**COLLECTED DATA:**
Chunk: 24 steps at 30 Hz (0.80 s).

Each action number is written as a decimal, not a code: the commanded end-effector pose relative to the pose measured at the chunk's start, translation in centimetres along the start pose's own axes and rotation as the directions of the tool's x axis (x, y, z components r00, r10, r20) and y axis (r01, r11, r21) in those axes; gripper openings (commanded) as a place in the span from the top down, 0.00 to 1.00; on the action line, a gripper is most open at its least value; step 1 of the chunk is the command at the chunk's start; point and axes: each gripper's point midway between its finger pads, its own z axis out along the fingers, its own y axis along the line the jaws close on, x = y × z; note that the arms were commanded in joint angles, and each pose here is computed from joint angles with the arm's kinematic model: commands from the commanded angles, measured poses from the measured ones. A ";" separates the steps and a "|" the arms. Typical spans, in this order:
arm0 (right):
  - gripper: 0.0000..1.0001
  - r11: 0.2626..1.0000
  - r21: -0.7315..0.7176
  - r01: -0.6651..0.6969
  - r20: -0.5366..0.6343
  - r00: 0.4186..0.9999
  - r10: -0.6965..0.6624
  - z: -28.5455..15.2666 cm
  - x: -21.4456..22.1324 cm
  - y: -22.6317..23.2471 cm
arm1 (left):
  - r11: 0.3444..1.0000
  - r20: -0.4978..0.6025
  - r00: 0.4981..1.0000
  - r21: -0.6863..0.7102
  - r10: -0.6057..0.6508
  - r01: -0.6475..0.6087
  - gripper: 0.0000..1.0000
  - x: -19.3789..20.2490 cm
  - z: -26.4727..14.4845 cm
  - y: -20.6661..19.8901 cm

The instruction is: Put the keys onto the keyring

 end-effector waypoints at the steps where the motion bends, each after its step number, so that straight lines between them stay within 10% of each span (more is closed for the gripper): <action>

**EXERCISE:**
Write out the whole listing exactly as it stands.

**TASK SOLUTION:**
Chunk: 24 steps at 30 Hz (0.80 s).

Each action number is written as a decimal, not a code: the commanded end-effector pose relative to the pose measured at the chunk's start, translation in centimetres along the start pose's own axes and rotation as the directions of the tool's x axis (x, y, z components r00, r10, r20) and y axis (r01, r11, r21) in those axes; gripper openings (commanded) as a place in the span from the top down, 0.00 to 1.00; on the action line, a gripper is most open at its least value; step 1 of the chunk is the command at the chunk's start; point and axes: each gripper's point midway between its finger pads, its own z axis out along the fingers, its own y axis along the line the jaws close on, x = y × z; note that the arms were commanded in joint angles, and each pose here is computed from joint angles with the arm's kinematic model: commands from the commanded angles, measured poses from the measured ones. A ";" separates the steps and a "|" the arms. Typical spans, in this order:
arm0 (right):
  - gripper: 0.0000..1.0001
  - r11: 0.2626..1.0000
  - r21: -0.7315..0.7176
  - r01: -0.6651..0.6969
  - r20: -0.5366..0.6343
  - r00: 0.4186..0.9999
  - r10: -0.6965..0.6624
  - z: -28.5455..15.2666 cm
  - x: -21.4456..22.1324 cm
  - y: -22.6317..23.2471 cm
arm1 (left):
  - r11: 0.3444..1.0000
  - r20: -0.4978..0.6025
  - r00: 0.4981..1.0000
  - r21: -0.6863..0.7102
  - r10: -0.6057..0.6508
  - r01: -0.6475..0.6087
  - gripper: 0.0000..1.0000
  - x: -19.3789..20.2490 cm
  - z: -26.4727..14.4845 cm
  - y: -20.6661..19.8901 cm

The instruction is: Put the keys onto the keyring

 end-effector waypoints at the steps where the motion bends, each after its step number, so that straight lines between them stay within 10% of each span (more is closed for the gripper): <action>

The response to this exercise is now complete.